1. Does your clock tell time?
2. Do the stairs go up?
3. Do the doors go out?

"We're in the Portland Building, and Portlandia is extending her hand out in friendship, so she guides people into our building that are really, well, misdirected," he says. "I have the ability to help people in whatever they need."

And, thank goodness, so do his intrepid colleagues.

BEST-NAMED PRESS OFFICER
A press officer's job is to tell reporters what really happened (or at least some of what happened) and what's going to happen. The flack best equipped to do the latter is Crystal Ball of the Bonneville Power Association, who since 1991 has been explaining the workings of the BPA. Named after her grandmother, Ball says her name was only a problem in second grade. "People used to rub my head and make fun of me," she recalls. Overall, however, she has found her catchy moniker to be a useful calling card. She has never capitalized on it commercially, although a few years ago, a Eugene radio station asked Ball to predict the outcome of that year's Super Bowl; ignoring the experts, she correctly said the favored Green Bay Packers would lose. Ball is getting married at the end of the summer, but don't worry, she's a liberated woman and will remain Crystal Ball. "You can't trade this name," she says.

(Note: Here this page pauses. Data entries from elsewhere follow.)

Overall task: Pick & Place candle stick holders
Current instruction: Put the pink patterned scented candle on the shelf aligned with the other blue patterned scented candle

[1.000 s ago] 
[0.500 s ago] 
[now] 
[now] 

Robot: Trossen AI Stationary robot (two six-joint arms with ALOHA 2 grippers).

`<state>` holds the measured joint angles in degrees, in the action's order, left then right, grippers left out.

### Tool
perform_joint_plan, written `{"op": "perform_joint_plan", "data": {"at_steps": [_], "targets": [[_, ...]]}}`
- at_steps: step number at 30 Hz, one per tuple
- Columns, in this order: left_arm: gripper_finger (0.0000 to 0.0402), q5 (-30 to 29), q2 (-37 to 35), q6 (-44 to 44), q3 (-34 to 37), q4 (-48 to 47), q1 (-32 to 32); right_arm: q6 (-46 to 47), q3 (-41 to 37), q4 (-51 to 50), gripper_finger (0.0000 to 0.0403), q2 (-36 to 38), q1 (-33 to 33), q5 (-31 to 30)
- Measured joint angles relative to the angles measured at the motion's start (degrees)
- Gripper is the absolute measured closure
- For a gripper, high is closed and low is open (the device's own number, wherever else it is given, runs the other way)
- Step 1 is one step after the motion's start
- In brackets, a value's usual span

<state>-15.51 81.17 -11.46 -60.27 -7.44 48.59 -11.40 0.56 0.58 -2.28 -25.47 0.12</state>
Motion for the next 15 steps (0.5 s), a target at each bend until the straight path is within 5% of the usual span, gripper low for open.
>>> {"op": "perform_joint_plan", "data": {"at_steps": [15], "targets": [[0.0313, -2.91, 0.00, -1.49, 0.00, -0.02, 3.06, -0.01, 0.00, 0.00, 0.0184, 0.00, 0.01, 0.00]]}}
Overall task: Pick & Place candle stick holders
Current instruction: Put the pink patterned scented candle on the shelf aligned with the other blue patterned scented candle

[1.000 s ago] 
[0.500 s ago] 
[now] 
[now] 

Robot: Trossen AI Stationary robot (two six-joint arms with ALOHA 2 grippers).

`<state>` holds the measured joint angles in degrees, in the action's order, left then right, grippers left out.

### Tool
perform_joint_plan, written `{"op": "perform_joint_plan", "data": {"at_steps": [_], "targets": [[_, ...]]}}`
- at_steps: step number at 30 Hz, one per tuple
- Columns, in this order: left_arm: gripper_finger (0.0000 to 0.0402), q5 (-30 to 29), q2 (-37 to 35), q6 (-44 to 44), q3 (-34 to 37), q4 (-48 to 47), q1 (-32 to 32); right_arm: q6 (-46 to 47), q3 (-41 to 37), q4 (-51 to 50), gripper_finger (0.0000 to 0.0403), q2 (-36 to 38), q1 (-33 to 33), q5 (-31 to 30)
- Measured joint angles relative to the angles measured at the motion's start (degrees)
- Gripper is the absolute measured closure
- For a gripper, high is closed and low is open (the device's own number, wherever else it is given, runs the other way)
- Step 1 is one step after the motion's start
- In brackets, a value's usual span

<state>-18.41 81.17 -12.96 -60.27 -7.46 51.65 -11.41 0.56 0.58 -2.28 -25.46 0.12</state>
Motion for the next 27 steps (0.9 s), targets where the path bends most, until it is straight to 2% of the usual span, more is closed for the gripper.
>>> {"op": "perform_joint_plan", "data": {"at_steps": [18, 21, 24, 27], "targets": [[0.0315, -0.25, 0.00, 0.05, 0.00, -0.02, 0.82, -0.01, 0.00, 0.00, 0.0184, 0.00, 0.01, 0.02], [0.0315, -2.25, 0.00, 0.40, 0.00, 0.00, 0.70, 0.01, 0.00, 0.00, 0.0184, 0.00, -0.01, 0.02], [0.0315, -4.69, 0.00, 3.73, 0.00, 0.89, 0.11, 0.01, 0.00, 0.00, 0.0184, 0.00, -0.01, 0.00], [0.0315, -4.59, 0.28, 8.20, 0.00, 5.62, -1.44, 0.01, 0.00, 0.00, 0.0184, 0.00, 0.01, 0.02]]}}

BEST PROOF THAT ART SAVES LIVES
She was the quietest person in his class, and he was almost afraid to approach her to critique her work as the series of drawing seminars came to an end. Then she displayed her paintings from class and made a confession to her teacher, Joseph Mann. "I quit my job because of you," she told him. "I had been dead for years and this class brought me back to life. Thank you." Though this tale may seem a trifle melodramatic, it is just one of the many stories born out of Mann's inspirational teaching style. The Parsons grad with a sweet Southern lilt has been turning Portland housewives into avant-garde artists and depressed arty kids into confident professionals since 1994. His drawing and painting classes at Pacific Northwest College of Art and Portland Community College-Sylvania are a collage of debates about artists' works (don't get him started on Picasso, he's got "issues" with the exalted abstract painter), wisecracks, personal anecdotes and free-flowing exercises in drawing and painting. (He's likely to stand behind you as you paint, whispering, "Get it, get it, get it.") His own accomplishments are very infrequently shown at Augen Gallery, because he's skittish about selling one of his babies to someone else's crib, but take one of his classes and he'll often show slides and recount the torturous years it took him to get the leg just right. Mann is art's most popular lifeguard.

BEST DOG WALKER
Some dog walkers get a huge, multi-pronged leash, attach as many barking pups to it as possible, and simply wait for the critters to do their duty. Not Karina Eversten, the canine lover behind the one-woman business I'll Take the Lead (241-2590). Evertsen, who looks like a cross between Steffi Graf and Elizabeth Shue, customizes her walks to the needs of each client: Do they prefer city streets or parks? Jogging or running? Solo or buddy treks? Often her "walks" are actually hikes through Forest Park or 45-minute jaunts around the city. Before moving to Portland, Everston ran a dog-rescue operation in Northern California, so you know your pet is in expert hands.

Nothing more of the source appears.